I bought the album “Walk a Country Mile” during my first trip to Australia. This song in particular became a favorite over the years because it reflected for me what life was like. My favorite lines in the song are “you meet a friend or two along the highway, and you learn a lot you never knew before. And if the journey takes a lifetime when you thought a year or two, well you just don’t give up easy anymore.” It’s a great song to hear when the road feels long — and even when you feel like you’re getting somewhere but it took a while.
The song was written by Joy McKean, considered the “grand lady” of Australian country music — who also happened to be Slim Dusty’s wife. In this video, Joy joins Slim singing this classic.
Most Americans, if they’ve heard of Rolf Harris at all, know him only for the upbeat, funny song “Tie Me Kangaroo Down,” which became an international hit back in the early 1960s. However, Harris has had a career of considerably greater extent than that one recording–significant enough, in fact, to have gotten him a long list of honors in both his native Australia and in Britain (OBE, CBE). He’s a singer, song writer, painter (commissioned to do a portrait of the Queen, so no amateur), and television personality.

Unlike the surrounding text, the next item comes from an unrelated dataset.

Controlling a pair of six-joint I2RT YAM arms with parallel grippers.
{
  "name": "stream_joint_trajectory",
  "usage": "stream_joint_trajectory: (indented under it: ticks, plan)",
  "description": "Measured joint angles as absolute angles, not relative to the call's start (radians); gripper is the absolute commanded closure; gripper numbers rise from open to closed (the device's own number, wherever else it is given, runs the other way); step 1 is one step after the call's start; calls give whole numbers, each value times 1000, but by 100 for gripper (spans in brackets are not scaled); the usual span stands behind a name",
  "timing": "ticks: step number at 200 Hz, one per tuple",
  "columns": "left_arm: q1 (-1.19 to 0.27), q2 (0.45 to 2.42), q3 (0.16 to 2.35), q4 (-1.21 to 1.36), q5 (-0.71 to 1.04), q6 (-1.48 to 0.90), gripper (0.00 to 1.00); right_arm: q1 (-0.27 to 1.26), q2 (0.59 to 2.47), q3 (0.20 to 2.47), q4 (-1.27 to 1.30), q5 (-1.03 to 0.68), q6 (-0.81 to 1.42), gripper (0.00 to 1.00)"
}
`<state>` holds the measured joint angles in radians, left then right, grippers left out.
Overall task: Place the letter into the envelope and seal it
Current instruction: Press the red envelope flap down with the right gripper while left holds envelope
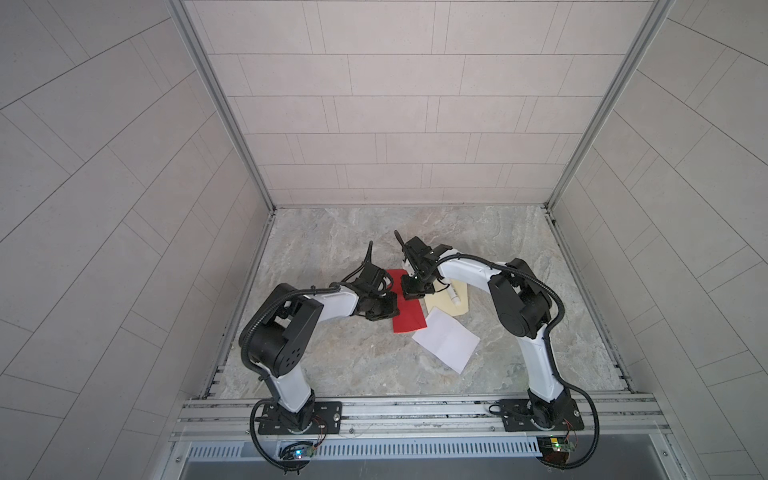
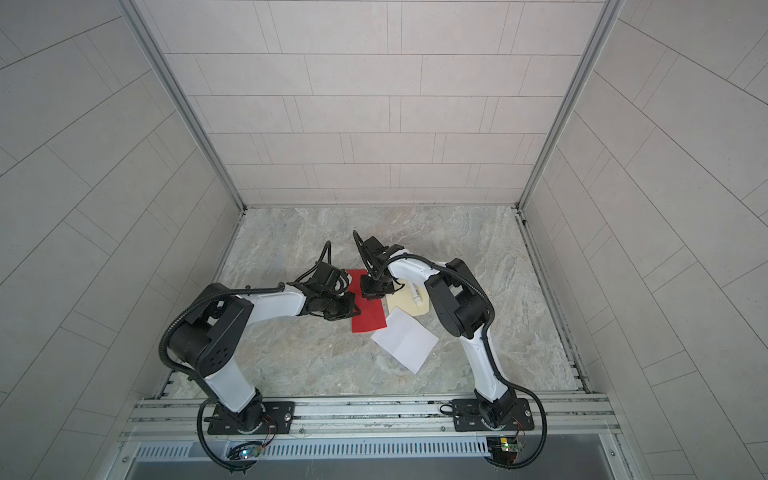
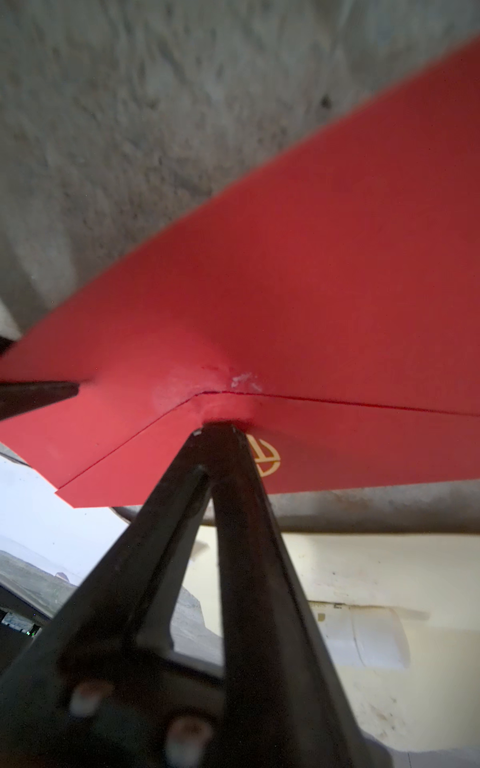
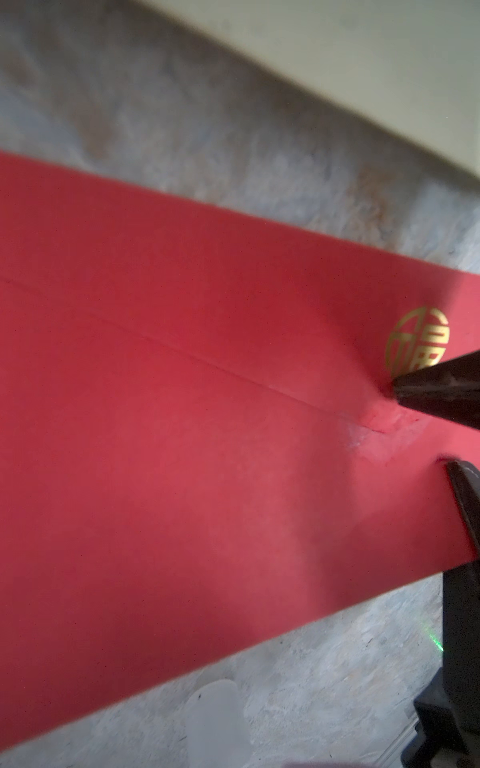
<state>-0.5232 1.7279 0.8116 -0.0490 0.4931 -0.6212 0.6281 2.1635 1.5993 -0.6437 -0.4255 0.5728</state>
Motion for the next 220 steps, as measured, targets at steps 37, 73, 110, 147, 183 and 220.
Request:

I don’t expect every place to have the same success stories or admire the same characters as everyone else. That would be boring. But because I’ve traveled a bit, it sometimes surprises me when someone I know from one place isn’t so well known when I get home. And so it is with Mr. Harris. I recently, for some reason, found myself singing “Two Little Boys” to myself, and realized it was not something I knew from the U.S. — so I thought it was something I might share here. It wasn’t written by Harris — it dates back to the early 1900s, in fact — but Harris made it a huge hit in Australia and Britain in the late 1960s.
I’ve written enough, both in my book and in this blog, about Aussies and horses and Aussies and war and Aussies and horses and war that it shouldn’t come as too much of a shock to find a similar mix in this sweet, charming little song. (I know — horses and war don’t sound like they go with sweet and charming — but trust me, here, they do.)